The instant appeal thereupon ensued. 3 Instanter, we issued an order questioning appellate jurisdiction in light of the absence of any final judgment. Fiat vouchsafed the appropriateness of our jurisdiction under 28 U.S.C. Sec. 1291, contending that the August 10 decrees met all of the criteria required of immediately-appealable collateral orders. See Cohen v. Beneficial Industrial Loan Corp., 337 U.S. 541, 545-47, 69 S.Ct. 1221, 1225-26, 93 L.Ed. 1528 (1949). Alternatively, Fiat requested that we treat its appeal as a petition for a writ of mandamus, thereby conferring jurisdiction under 28 U.S.C. Sec. 1651. After full briefing upon the jurisdictional issues, we entered an order on December 3, 1984 reserving those questions for decision until the time of hearing on the merits of Fiat's appeal. Incremental briefing and oral argument followed in due course.

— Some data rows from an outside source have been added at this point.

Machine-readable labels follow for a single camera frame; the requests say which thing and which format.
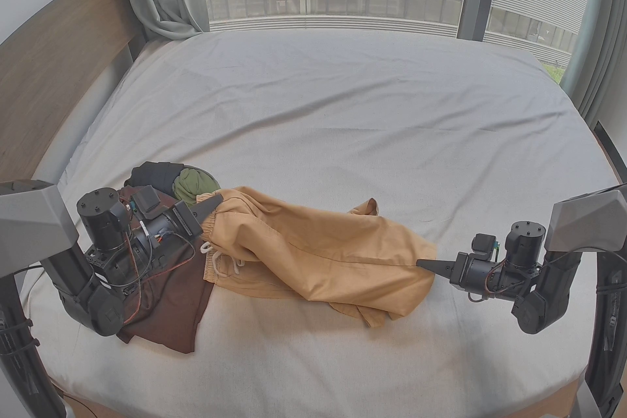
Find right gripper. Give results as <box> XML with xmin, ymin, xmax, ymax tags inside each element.
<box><xmin>451</xmin><ymin>252</ymin><xmax>494</xmax><ymax>294</ymax></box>

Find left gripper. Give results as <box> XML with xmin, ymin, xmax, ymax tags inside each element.
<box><xmin>142</xmin><ymin>201</ymin><xmax>203</xmax><ymax>251</ymax></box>

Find tan shorts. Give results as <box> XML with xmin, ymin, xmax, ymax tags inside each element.
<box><xmin>196</xmin><ymin>186</ymin><xmax>438</xmax><ymax>328</ymax></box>

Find bed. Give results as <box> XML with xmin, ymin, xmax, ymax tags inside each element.
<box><xmin>0</xmin><ymin>0</ymin><xmax>627</xmax><ymax>418</ymax></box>

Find green garment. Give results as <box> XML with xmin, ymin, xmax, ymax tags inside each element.
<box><xmin>172</xmin><ymin>167</ymin><xmax>218</xmax><ymax>206</ymax></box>

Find black garment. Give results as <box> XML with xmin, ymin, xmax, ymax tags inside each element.
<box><xmin>123</xmin><ymin>161</ymin><xmax>189</xmax><ymax>200</ymax></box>

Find brown garment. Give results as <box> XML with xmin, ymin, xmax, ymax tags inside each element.
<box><xmin>117</xmin><ymin>186</ymin><xmax>214</xmax><ymax>354</ymax></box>

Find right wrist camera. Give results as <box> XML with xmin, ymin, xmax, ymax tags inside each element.
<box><xmin>471</xmin><ymin>234</ymin><xmax>499</xmax><ymax>259</ymax></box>

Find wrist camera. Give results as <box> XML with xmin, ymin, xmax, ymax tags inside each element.
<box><xmin>132</xmin><ymin>185</ymin><xmax>162</xmax><ymax>220</ymax></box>
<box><xmin>471</xmin><ymin>234</ymin><xmax>499</xmax><ymax>259</ymax></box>

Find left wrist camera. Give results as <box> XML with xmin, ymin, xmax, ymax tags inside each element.
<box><xmin>132</xmin><ymin>185</ymin><xmax>162</xmax><ymax>220</ymax></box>

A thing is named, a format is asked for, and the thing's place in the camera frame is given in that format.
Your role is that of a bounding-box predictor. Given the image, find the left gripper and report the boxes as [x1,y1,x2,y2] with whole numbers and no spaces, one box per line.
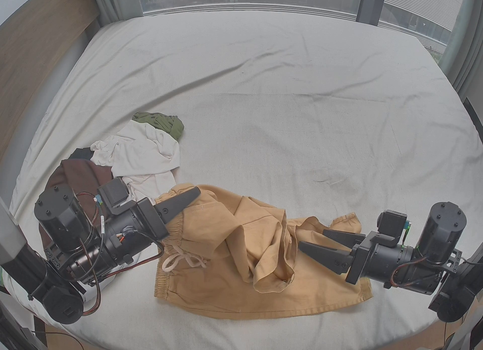
[100,186,202,266]

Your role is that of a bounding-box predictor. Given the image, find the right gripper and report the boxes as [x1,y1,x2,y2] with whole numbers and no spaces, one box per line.
[298,229,416,285]

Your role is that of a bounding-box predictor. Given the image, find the tan shorts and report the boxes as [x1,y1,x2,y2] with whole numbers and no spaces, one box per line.
[154,183,373,321]

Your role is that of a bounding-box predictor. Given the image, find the bed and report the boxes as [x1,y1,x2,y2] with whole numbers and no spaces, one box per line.
[0,0,483,350]

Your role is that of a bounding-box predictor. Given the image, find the white garment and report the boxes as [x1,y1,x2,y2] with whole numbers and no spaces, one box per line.
[91,120,181,205]

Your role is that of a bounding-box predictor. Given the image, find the green garment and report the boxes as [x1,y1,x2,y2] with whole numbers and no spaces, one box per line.
[132,112,185,142]

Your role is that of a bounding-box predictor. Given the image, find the brown garment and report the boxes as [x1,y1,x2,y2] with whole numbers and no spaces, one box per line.
[42,159,115,266]

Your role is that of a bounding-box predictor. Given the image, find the pale grey garment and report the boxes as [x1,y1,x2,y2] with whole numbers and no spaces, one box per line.
[73,263,125,305]

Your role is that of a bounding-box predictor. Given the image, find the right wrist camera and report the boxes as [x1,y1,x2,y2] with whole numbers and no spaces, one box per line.
[377,209,413,248]

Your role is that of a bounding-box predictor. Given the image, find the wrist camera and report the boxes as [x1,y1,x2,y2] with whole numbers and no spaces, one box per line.
[97,179,137,216]
[377,209,413,248]

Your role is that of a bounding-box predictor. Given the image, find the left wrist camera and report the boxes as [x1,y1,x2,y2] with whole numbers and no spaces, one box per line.
[97,179,137,216]

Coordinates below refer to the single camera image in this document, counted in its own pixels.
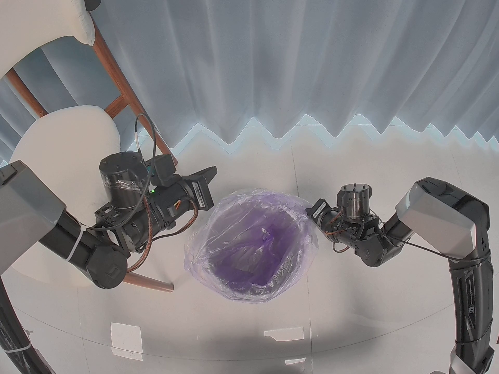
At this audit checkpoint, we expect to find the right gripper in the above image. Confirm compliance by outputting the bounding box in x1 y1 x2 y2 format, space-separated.
306 198 344 235

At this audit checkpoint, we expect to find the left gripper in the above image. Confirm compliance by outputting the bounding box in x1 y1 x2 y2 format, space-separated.
146 175 216 241

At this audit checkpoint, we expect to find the purple plastic bag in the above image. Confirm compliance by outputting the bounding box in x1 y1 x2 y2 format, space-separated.
184 187 319 306

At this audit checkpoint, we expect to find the white trash bin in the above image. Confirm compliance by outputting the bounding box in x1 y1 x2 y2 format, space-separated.
205 199 308 299

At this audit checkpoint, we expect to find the white cushioned wooden chair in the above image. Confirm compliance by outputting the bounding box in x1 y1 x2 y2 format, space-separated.
0 0 180 293

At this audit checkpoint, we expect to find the blue-grey curtain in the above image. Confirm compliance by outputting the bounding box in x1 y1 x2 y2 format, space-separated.
0 0 499 159

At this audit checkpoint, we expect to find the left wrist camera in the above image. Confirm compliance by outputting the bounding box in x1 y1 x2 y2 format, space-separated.
149 153 179 188

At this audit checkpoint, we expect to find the black cable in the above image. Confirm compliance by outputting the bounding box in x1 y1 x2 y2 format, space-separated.
134 113 169 159

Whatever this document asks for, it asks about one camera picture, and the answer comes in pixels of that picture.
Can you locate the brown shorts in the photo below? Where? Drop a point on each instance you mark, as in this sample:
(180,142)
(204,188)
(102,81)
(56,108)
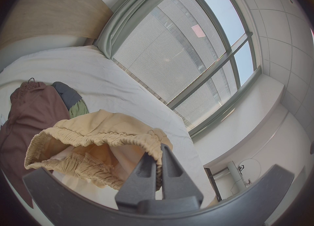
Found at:
(32,112)

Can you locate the window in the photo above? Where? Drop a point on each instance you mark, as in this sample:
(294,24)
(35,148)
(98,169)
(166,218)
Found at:
(159,48)

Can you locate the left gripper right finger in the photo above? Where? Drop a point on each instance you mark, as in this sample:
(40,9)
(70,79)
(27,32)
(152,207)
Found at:
(176,185)

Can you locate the green garment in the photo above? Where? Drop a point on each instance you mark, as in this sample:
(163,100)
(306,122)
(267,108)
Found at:
(78,110)

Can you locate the grey-green curtain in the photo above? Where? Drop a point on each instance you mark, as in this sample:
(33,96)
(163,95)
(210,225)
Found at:
(115,31)

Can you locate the bed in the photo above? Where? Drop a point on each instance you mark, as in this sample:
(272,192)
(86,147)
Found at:
(98,73)

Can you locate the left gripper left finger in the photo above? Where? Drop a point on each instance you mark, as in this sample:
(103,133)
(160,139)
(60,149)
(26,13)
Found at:
(141,185)

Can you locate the black garment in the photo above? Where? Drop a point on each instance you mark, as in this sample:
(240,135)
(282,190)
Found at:
(66,92)

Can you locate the tan shorts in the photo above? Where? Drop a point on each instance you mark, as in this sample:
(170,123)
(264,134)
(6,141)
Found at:
(110,124)

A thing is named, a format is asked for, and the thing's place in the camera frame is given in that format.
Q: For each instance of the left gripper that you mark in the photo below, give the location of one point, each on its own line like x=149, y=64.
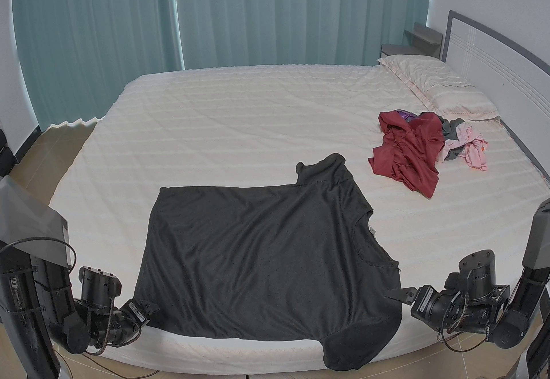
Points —
x=129, y=325

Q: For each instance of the bed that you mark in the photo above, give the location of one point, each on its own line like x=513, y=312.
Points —
x=258, y=119

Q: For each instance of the blue-green curtain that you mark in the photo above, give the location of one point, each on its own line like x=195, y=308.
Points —
x=94, y=25
x=300, y=3

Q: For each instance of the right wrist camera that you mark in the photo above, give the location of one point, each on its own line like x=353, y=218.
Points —
x=477, y=272

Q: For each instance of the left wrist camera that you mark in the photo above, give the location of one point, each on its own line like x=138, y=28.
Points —
x=99, y=282

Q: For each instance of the grey bedside table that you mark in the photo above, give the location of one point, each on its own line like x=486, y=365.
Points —
x=408, y=50

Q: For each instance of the dark red garment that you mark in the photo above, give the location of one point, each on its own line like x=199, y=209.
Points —
x=408, y=149

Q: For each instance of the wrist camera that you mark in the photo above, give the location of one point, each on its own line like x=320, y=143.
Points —
x=477, y=272
x=99, y=282

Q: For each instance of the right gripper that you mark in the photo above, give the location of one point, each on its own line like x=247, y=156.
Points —
x=436, y=308

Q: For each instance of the cream pillow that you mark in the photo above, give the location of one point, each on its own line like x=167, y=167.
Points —
x=442, y=85

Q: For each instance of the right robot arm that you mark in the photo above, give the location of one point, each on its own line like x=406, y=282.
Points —
x=537, y=248

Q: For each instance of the pink garment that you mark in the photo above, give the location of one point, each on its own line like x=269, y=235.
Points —
x=472, y=154

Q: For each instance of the black T-shirt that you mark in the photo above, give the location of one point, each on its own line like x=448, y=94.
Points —
x=258, y=261

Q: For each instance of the purple garment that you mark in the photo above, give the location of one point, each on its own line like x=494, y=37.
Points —
x=406, y=114

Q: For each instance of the grey garment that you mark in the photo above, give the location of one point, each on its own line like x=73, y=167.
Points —
x=449, y=130

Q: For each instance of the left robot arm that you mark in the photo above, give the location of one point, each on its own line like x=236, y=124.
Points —
x=25, y=291

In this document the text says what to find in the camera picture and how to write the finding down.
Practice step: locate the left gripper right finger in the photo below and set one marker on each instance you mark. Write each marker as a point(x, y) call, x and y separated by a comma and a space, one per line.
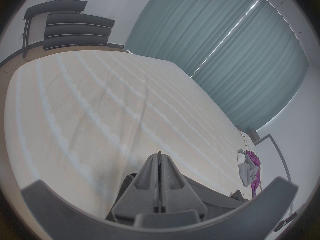
point(180, 199)

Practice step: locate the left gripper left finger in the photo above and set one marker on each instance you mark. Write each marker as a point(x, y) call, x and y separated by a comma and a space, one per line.
point(137, 199)

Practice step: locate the black T-shirt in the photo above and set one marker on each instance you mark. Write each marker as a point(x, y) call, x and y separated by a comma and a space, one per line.
point(215, 196)

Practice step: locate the bed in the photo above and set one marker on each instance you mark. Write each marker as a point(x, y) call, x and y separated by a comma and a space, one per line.
point(75, 109)

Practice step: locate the grey garment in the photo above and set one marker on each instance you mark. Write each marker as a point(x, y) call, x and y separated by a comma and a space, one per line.
point(247, 171)

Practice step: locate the white garment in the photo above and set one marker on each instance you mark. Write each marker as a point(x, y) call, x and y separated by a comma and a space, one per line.
point(241, 156)

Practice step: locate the purple satin garment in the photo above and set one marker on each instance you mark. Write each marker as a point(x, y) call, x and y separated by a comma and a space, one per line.
point(255, 174)

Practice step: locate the white printed pillow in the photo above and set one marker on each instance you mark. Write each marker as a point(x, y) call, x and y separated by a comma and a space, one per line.
point(247, 140)

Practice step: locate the grey bedside table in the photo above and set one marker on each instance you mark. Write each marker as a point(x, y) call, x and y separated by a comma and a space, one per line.
point(251, 134)

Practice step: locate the blue-green curtain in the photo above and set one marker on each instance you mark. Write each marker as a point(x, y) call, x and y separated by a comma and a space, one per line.
point(262, 71)
point(187, 21)

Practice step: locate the black desk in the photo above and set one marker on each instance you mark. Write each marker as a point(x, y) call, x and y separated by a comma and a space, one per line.
point(50, 6)

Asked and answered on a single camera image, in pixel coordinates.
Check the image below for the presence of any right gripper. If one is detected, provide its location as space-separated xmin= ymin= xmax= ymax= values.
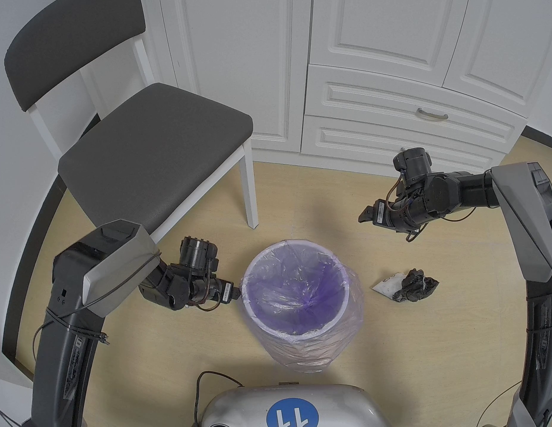
xmin=358 ymin=198 xmax=414 ymax=231

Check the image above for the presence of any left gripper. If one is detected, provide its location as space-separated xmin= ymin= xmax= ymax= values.
xmin=199 ymin=278 xmax=242 ymax=306

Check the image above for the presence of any purple plastic bag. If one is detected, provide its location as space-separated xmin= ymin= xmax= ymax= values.
xmin=240 ymin=238 xmax=366 ymax=375

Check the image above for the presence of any black plastic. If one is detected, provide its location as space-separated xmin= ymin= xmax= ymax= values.
xmin=392 ymin=268 xmax=440 ymax=304

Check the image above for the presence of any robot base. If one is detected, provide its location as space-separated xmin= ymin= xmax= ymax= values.
xmin=200 ymin=383 xmax=391 ymax=427

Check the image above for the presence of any white trash bin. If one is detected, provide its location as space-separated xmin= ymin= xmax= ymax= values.
xmin=241 ymin=238 xmax=351 ymax=369

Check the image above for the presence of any grey and white chair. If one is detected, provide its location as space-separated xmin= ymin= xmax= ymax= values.
xmin=4 ymin=0 xmax=259 ymax=245

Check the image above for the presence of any white wardrobe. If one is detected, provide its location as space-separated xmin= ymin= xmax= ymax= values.
xmin=138 ymin=0 xmax=552 ymax=191

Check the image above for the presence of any black cable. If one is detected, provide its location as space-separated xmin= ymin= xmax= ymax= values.
xmin=193 ymin=371 xmax=246 ymax=427
xmin=478 ymin=382 xmax=523 ymax=427

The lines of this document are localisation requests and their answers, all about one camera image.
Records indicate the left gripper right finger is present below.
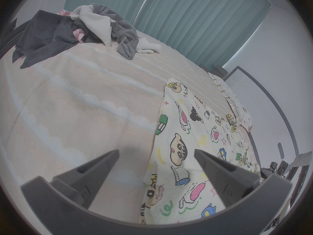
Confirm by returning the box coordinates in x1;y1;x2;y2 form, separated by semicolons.
194;149;261;209

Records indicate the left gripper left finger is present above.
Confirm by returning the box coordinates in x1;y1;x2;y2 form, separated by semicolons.
52;149;120;209

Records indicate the white printed pyjama top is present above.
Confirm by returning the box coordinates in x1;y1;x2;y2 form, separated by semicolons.
139;76;261;225

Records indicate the bed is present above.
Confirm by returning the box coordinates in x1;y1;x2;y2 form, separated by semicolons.
0;21;301;226

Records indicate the pile of clothes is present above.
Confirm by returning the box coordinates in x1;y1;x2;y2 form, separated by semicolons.
12;4;162;69

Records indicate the white printed pillow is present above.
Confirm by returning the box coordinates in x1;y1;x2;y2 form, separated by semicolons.
208;72;254;133

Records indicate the blue-green curtain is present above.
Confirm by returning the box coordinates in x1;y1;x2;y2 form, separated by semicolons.
65;0;272;69

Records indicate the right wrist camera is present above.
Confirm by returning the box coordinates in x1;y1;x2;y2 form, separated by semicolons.
279;160;290;175

Inasmuch as we conclude, for the reasons which are stated below, that this appeal is not seasonably before us, we have no occasion to attempt to calibrate the delicate balance of competing concerns which must eventually be struck in determining the force and effect of the Hague Convention in civil litigation throughout our federal court system. 4

II. COLLATERAL ORDER JURISDICTION.

Congress has empowered the federal courts of appeal to review "all final decisions of the district courts." 28 U.S.C. Sec. 1291. Discovery orders, in the ordinary course, are not considered "final", as the litigation in conjunction with which the discovery has been sought continues to pend in the district court. Grinnell Corp. v. Hackett, 519 F.2d 595, 596 (1st Cir.), cert. denied sub nom. Chamber of Commerce v. United Steelworkers of America, 423 U.S. 1033, 96 S.Ct. 566, 46 L.Ed.2d 407 (1975). Hence, such orders are not, usually, immediately appealable. Id. Fiat, however, argues that the exigencies of its situation warrant special treatment under the exception to the finality rule enunciated by the Court in Cohen, 337 U.S. at 545-47, 96 S.Ct. at 1225-26, and further explicated in Eisen v. Carlisle & Jacquelin, 417 U.S. 156, 169-172, 94 S.Ct. 2140, 2148-2150, 40 L.Ed.2d 732 (1974). To be eligible for review as a collateral order under the grace of Cohen, the ruling "must conclusively determine the disputed question, resolve an important issue completely separate from the merits of the action, and be effectively unreviewable on appeal from a final judgment." Coopers & Lybrand v. Livesay, 437 U.S. 463, 468, 98 S.Ct. 2454, 2457, 57 L.Ed.2d 351 (1978); see also Firestone Tire and Rubber Co. v. Risjord, 449 U.S. 368, 375, 101 S.Ct. 669, 674, 66 L.Ed.2d 571 (1981).

In this circuit,

"(f)our requisites of appealability have been gleaned from the Cohen opinion and the cases applying it. The order must involve: (1) an issue essentially unrelated to the merits of the main dispute, capable of review without disrupting the main trial; (2) a complete resolution of the issue, not one that is "unfinished" or "inconclusive"; (3) a right incapable of vindication on appeal from final judgment; and (4) an important and unsettled question of controlling law, not merely a question of the proper exercise of the trial court's discretion.